Given records:

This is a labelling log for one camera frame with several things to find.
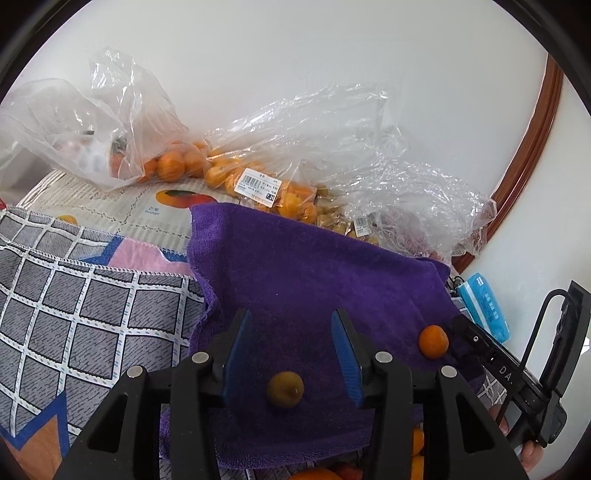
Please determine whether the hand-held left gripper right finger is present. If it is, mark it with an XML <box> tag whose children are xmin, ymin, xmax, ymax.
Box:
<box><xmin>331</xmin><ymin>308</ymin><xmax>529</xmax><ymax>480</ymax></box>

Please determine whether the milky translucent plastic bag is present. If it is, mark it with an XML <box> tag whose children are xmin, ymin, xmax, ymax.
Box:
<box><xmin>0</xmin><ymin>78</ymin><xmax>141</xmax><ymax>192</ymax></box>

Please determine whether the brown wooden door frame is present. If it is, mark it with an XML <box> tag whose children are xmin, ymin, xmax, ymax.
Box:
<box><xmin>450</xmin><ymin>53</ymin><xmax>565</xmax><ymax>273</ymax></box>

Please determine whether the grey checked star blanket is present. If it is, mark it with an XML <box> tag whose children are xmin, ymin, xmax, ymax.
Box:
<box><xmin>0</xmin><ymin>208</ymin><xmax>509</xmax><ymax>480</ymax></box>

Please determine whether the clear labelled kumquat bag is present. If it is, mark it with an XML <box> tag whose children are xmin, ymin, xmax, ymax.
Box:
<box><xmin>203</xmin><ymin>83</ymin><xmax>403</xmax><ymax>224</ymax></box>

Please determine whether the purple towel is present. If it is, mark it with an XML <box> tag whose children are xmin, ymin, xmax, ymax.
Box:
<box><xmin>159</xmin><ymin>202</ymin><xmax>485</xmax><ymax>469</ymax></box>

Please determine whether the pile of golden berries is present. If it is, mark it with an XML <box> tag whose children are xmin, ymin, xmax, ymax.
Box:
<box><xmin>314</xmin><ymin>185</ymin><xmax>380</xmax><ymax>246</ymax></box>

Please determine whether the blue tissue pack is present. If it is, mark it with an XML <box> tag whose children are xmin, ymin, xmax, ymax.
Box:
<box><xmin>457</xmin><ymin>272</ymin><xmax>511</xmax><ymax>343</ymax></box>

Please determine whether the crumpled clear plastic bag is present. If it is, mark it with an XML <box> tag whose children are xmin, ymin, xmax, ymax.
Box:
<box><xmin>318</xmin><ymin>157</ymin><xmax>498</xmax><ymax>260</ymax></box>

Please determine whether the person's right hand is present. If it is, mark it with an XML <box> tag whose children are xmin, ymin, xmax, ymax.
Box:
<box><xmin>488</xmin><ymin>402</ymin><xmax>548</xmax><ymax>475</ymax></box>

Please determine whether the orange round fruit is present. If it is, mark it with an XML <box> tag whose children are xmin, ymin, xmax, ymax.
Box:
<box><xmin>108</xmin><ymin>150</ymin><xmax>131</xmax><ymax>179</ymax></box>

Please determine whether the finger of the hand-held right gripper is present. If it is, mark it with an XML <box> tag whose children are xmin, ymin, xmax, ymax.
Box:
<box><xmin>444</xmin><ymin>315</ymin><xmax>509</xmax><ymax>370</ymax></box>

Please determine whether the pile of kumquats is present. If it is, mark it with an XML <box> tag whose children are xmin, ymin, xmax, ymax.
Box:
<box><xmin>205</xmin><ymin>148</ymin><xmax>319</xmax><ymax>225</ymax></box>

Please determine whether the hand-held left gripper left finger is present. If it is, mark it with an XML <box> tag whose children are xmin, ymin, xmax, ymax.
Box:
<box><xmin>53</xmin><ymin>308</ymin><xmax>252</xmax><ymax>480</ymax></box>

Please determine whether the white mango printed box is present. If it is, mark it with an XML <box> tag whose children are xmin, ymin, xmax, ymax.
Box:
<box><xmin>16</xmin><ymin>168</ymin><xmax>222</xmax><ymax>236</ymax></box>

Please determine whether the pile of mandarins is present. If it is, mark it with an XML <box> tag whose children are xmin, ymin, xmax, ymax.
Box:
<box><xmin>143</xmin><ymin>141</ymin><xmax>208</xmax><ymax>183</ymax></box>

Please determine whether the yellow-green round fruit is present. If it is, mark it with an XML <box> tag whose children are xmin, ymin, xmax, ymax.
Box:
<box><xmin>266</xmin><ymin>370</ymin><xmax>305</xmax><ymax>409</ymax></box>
--
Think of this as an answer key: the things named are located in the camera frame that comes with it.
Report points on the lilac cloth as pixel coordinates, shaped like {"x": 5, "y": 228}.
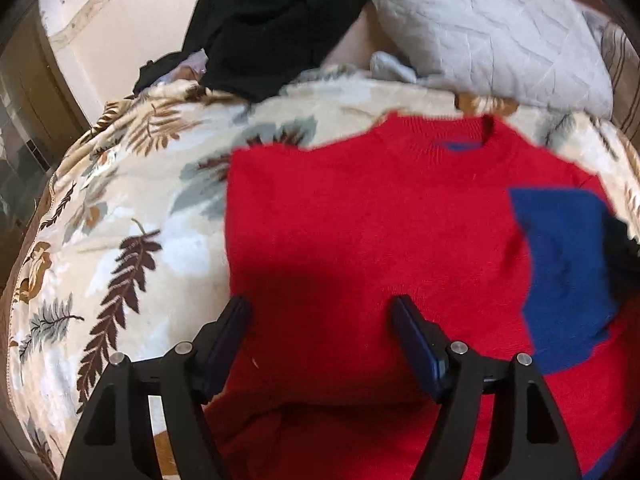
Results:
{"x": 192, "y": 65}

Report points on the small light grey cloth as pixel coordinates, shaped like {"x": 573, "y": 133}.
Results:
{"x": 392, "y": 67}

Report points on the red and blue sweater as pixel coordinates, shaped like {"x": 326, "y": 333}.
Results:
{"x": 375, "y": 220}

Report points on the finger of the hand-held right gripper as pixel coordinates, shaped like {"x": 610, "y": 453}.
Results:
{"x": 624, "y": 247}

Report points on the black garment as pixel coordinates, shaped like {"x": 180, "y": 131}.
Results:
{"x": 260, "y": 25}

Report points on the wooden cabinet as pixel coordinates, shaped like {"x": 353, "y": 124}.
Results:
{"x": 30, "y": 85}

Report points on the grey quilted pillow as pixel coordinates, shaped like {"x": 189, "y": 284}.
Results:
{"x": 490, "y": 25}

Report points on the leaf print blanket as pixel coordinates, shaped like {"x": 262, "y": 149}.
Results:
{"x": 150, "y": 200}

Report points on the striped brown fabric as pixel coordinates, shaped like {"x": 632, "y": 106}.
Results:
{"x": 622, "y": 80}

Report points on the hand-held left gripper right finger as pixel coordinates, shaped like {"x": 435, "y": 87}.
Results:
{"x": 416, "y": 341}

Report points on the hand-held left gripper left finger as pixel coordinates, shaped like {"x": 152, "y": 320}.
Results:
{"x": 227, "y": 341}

Exercise details:
With "fruit" as the string to match, show every line of the entries above that has it.

Task answer:
Please determine whether the orange round fruit is present. If it is, mark it with an XML <box> tag whose children are xmin, ymin, xmax, ymax.
Please determine whether the yellow-green round fruit is present. If it is, mark it with an XML <box> tag whose children are xmin, ymin, xmax, ymax.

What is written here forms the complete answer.